- _WORK TO BE COMPLETED_
The reply is to contain the full listing, repeated exactly, with pictures left out.

- _DATA_
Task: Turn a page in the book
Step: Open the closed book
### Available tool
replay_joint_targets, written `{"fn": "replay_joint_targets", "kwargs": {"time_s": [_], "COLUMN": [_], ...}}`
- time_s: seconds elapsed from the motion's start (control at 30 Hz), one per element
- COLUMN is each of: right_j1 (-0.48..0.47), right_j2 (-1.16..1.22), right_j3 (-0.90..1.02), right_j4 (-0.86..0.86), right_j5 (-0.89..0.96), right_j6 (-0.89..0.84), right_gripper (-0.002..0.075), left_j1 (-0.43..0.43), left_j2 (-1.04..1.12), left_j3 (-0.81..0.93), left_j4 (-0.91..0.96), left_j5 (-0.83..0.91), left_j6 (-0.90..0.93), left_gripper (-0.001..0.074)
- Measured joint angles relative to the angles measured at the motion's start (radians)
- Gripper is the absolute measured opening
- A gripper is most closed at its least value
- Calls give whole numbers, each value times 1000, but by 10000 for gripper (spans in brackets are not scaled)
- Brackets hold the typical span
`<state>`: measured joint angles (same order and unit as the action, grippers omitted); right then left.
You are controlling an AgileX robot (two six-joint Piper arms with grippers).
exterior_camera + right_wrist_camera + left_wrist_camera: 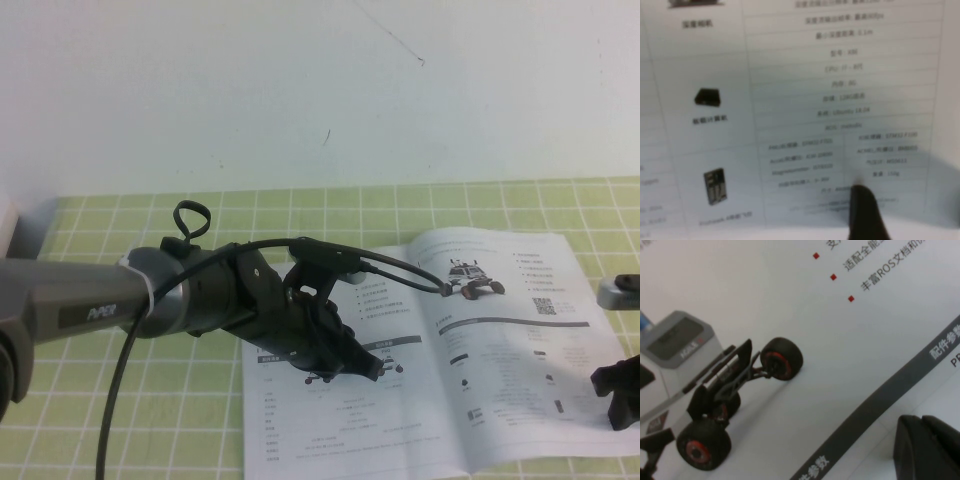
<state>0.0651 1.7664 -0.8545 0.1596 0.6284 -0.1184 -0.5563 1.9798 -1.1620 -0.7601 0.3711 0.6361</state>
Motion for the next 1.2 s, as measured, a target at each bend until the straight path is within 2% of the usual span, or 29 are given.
{"fn": "replay_joint_targets", "kwargs": {"time_s": [0.1,0.17,0.33,0.53,0.9,0.97,1.13,1.2], "right_j1": [0,0,0,0,0,0,-11,-17], "right_j2": [1,3,4,4,4,-5,-76,-108], "right_j3": [0,0,0,0,0,0,0,0], "right_j4": [9,14,28,82,175,165,103,84], "right_j5": [-7,-14,-27,-42,-43,-35,15,37], "right_j6": [0,0,0,-40,-148,-150,-150,-150], "right_gripper": [331,242,132,89,91,120,274,309], "left_j1": [0,0,0,0,0,0,0,0], "left_j2": [0,0,0,0,0,0,0,0], "left_j3": [0,0,0,0,0,0,0,0], "left_j4": [0,0,0,0,0,0,0,0], "left_j5": [0,0,0,0,0,0,0,0], "left_j6": [0,0,0,0,0,0,0,0], "left_gripper": [-4,-4,-4,-4,-4,-4,-4,-4]}}
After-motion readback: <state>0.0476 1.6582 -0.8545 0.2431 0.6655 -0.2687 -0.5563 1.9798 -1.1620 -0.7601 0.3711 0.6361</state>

- _YOUR RESPONSE_
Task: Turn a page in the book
Step: Open the closed book
### Available tool
replay_joint_targets, written `{"fn": "replay_joint_targets", "kwargs": {"time_s": [_], "COLUMN": [_], ...}}`
- time_s: seconds elapsed from the motion's start (control at 30 Hz), one per element
- COLUMN is each of: right_j1 (-0.48..0.47), right_j2 (-1.16..1.22), right_j3 (-0.90..1.02), right_j4 (-0.86..0.86), right_j5 (-0.89..0.96), right_j6 (-0.89..0.84), right_gripper (-0.002..0.075), left_j1 (-0.43..0.43), left_j2 (-1.04..1.12), left_j3 (-0.81..0.93), left_j4 (-0.91..0.96), left_j5 (-0.83..0.91), left_j6 (-0.90..0.93), left_gripper (-0.001..0.074)
- Measured joint angles relative to the angles measured at the motion's start (radians)
- Gripper is the absolute measured opening
- A gripper is most closed at its least value
- Calls give whole numbers, each value times 1000, but by 10000 for gripper (spans in brackets are not scaled)
- Brackets hold the typical span
`<state>`: measured joint angles (same order and unit as the action, grippers omitted); right then left.
You are controlling an AgileX robot (two six-joint Piper arms with grippers).
exterior_camera + right_wrist_camera + left_wrist_camera: 
<state>0.0651 1.7664 -0.8545 0.1596 0.6284 -0.1184 -0.5563 1.9798 -1.1620 -0.7601 0.3711 0.6361</state>
Motion for the next 1.2 s, as measured, a target at each bend until the straight path is within 2% of the usual span, or 29 are given.
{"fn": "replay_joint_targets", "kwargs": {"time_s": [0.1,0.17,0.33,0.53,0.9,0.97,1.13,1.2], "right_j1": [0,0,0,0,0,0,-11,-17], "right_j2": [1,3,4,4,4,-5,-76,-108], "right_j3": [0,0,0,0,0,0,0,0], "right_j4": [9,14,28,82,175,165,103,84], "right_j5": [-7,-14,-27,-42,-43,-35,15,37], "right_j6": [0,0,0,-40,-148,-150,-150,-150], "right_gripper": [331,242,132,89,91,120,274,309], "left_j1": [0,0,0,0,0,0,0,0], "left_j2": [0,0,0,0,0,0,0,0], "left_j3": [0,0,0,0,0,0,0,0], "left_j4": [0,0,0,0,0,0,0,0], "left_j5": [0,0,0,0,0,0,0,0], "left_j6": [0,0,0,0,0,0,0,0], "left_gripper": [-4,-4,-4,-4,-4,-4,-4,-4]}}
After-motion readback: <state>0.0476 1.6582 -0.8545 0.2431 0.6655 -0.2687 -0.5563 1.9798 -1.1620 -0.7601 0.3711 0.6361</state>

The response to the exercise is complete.